_WHAT YOU HAVE TO DO_
Wherever the string "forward" turns up in the data, copy the whole line.
□ □ □ □
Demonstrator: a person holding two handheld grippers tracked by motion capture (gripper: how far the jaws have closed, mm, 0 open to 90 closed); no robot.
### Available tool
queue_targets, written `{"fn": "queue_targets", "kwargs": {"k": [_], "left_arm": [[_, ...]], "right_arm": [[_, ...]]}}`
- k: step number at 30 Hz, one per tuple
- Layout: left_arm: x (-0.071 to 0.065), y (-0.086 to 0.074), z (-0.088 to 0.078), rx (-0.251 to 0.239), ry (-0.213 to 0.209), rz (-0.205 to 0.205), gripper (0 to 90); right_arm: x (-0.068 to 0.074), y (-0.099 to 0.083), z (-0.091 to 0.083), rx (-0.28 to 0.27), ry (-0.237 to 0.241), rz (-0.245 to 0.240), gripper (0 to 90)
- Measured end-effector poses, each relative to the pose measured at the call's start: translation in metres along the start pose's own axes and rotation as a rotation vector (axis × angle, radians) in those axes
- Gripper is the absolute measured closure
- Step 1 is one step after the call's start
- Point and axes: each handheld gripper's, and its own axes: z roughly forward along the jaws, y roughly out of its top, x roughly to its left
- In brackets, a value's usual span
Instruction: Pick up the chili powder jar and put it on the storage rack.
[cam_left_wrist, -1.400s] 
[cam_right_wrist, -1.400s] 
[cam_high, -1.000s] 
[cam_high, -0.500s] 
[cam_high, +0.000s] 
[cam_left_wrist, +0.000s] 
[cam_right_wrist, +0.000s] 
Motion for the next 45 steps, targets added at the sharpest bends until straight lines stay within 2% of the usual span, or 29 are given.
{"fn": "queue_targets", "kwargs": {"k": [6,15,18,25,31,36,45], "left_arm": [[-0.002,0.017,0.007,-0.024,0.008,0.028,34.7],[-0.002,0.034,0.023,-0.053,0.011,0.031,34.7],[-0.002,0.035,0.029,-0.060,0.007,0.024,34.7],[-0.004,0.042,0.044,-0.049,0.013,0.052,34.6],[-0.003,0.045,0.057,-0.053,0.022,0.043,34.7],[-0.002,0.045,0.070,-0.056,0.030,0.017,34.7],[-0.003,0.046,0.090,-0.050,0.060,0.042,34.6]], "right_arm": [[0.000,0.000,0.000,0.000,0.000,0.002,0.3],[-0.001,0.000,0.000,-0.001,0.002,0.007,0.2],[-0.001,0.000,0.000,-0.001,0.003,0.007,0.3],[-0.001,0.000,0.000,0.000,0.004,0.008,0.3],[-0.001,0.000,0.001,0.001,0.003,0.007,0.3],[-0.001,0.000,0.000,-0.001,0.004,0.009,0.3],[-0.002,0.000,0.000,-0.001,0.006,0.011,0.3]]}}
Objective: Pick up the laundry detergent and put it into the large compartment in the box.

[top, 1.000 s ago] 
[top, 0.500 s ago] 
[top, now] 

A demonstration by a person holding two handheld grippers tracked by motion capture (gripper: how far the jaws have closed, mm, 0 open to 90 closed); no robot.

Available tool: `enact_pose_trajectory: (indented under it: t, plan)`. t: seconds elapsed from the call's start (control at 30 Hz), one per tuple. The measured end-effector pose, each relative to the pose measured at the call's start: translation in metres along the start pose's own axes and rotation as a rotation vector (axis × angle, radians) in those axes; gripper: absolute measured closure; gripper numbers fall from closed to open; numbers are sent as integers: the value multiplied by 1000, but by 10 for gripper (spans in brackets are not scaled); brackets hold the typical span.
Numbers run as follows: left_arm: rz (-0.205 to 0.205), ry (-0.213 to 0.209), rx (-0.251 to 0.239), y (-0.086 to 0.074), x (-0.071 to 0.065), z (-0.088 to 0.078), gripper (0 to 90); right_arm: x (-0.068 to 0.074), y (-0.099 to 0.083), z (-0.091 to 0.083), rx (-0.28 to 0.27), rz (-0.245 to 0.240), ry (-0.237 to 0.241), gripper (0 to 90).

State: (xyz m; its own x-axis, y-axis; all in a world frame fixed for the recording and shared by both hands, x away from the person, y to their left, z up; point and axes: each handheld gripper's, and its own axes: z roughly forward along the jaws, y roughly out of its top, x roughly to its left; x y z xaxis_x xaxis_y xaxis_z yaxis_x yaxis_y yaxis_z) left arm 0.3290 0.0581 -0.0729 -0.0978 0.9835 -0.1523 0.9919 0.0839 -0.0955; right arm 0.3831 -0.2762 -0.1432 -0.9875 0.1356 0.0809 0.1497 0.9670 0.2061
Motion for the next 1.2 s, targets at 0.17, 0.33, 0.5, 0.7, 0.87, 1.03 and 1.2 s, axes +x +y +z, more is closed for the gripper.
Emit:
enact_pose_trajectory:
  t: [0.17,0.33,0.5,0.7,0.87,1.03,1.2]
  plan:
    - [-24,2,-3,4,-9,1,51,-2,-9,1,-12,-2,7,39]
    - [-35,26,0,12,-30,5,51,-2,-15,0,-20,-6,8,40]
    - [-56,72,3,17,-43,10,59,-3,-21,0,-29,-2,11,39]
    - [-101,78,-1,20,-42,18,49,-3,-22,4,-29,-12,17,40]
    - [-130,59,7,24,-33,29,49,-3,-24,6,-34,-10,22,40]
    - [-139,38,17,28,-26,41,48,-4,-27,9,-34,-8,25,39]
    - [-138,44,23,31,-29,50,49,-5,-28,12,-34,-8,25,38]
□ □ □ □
_REPLY_
- Point and axes: each handheld gripper's, and its own axes: z roughly forward along the jaws, y roughly out of its top, x roughly to its left
State: (xyz m; its own x-axis, y-axis; all in a world frame fixed for the recording and shared by both hands, x away from the person, y to their left, z up; point and axes: each handheld gripper's, and its own axes: z roughly forward along the jaws, y roughly out of its top, x roughly to its left; x y z xaxis_x xaxis_y xaxis_z yaxis_x yaxis_y yaxis_z) left arm 0.3290 0.0581 -0.0729 -0.0978 0.9835 -0.1523 0.9919 0.0839 -0.0955; right arm 0.3831 -0.2762 -0.1432 -0.9875 0.1356 0.0809 0.1497 0.9670 0.2061

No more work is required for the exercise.